> **Work task**
Tally the lines of these entries that include "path"; respond with only that tally.

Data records
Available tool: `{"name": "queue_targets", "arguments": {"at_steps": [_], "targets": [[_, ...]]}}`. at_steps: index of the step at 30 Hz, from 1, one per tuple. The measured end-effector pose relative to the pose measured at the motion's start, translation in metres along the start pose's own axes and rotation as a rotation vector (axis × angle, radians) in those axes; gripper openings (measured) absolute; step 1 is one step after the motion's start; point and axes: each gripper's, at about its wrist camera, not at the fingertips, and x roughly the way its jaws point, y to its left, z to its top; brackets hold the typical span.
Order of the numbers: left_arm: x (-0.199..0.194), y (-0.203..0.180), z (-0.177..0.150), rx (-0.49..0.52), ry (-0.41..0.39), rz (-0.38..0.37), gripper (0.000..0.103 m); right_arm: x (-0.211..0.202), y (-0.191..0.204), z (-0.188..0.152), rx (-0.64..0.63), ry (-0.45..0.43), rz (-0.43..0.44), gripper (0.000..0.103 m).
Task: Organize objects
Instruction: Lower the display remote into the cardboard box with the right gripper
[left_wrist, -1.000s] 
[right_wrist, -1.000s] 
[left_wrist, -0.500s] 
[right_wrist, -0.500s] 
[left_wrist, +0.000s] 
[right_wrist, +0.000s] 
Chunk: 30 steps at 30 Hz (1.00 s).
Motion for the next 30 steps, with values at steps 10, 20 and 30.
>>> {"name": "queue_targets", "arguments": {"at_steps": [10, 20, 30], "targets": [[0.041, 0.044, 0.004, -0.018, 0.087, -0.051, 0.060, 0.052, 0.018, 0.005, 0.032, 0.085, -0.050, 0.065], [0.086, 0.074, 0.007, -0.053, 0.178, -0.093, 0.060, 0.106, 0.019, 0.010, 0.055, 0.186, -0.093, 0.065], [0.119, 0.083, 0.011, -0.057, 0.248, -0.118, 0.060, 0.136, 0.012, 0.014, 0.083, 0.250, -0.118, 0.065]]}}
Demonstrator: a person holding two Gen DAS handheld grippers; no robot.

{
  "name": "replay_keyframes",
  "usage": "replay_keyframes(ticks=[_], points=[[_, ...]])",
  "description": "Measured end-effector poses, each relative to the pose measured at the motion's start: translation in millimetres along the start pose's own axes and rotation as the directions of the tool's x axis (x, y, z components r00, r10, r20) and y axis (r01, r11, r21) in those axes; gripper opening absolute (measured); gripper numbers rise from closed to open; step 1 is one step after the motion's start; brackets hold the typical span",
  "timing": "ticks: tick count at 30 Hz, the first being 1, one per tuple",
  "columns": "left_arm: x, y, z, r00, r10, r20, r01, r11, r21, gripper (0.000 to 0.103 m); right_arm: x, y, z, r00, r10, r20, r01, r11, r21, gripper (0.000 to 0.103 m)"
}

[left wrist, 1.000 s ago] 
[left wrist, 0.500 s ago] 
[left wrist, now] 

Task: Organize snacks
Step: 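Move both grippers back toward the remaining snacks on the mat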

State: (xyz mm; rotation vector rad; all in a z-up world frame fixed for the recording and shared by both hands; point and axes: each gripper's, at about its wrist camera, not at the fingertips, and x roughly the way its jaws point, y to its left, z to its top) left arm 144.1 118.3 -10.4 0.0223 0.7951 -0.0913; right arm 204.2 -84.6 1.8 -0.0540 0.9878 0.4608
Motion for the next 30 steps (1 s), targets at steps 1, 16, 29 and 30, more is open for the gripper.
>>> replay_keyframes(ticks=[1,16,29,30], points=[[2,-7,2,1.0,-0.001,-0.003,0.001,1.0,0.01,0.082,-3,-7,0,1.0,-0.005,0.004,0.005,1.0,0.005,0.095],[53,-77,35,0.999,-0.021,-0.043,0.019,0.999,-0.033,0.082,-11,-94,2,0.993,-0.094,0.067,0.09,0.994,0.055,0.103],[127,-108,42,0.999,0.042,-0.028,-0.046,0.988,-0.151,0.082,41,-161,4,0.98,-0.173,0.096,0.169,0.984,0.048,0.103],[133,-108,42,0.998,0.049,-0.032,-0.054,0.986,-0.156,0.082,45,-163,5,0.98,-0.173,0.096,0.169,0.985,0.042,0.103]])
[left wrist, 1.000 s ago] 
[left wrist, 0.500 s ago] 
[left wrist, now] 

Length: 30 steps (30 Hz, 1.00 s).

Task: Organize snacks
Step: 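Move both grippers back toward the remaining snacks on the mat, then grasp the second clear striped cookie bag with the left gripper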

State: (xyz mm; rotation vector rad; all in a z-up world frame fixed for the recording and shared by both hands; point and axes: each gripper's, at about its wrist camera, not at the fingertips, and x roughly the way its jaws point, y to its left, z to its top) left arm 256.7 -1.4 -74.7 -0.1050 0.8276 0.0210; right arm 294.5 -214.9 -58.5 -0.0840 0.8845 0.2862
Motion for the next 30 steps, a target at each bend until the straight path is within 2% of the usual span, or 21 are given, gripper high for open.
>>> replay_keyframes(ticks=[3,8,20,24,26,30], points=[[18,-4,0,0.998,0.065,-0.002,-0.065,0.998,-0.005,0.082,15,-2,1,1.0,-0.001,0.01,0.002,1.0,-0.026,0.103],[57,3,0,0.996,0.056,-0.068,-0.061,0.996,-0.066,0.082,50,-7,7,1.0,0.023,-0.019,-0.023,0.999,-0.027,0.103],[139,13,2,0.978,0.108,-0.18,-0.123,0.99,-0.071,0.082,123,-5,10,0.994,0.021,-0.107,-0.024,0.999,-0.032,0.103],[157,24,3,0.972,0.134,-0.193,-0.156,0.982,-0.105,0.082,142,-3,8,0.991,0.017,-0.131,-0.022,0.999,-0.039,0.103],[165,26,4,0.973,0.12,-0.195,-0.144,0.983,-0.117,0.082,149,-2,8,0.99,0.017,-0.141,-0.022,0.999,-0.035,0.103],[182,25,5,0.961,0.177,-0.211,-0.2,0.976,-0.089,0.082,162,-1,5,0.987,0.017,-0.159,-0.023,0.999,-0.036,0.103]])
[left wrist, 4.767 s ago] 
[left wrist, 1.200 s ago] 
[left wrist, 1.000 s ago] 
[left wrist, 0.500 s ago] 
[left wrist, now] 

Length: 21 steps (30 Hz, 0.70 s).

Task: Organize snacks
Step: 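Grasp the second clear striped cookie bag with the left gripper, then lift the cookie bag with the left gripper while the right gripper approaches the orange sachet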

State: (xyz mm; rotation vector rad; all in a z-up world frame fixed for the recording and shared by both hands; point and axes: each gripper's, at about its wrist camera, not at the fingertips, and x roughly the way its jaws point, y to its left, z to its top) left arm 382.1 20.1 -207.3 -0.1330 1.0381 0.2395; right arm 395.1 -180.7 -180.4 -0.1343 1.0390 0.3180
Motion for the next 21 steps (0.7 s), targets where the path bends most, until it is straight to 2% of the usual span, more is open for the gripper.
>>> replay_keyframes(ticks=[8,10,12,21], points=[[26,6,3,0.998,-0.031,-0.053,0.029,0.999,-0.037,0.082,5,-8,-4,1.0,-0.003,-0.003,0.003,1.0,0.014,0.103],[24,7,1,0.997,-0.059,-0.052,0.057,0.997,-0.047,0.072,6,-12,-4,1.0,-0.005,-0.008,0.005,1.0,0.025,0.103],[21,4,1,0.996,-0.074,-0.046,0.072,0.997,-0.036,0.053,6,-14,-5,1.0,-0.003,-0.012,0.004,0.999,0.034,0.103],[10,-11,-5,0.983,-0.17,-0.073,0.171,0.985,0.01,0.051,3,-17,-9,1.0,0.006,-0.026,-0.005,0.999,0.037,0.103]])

> **Response area**
2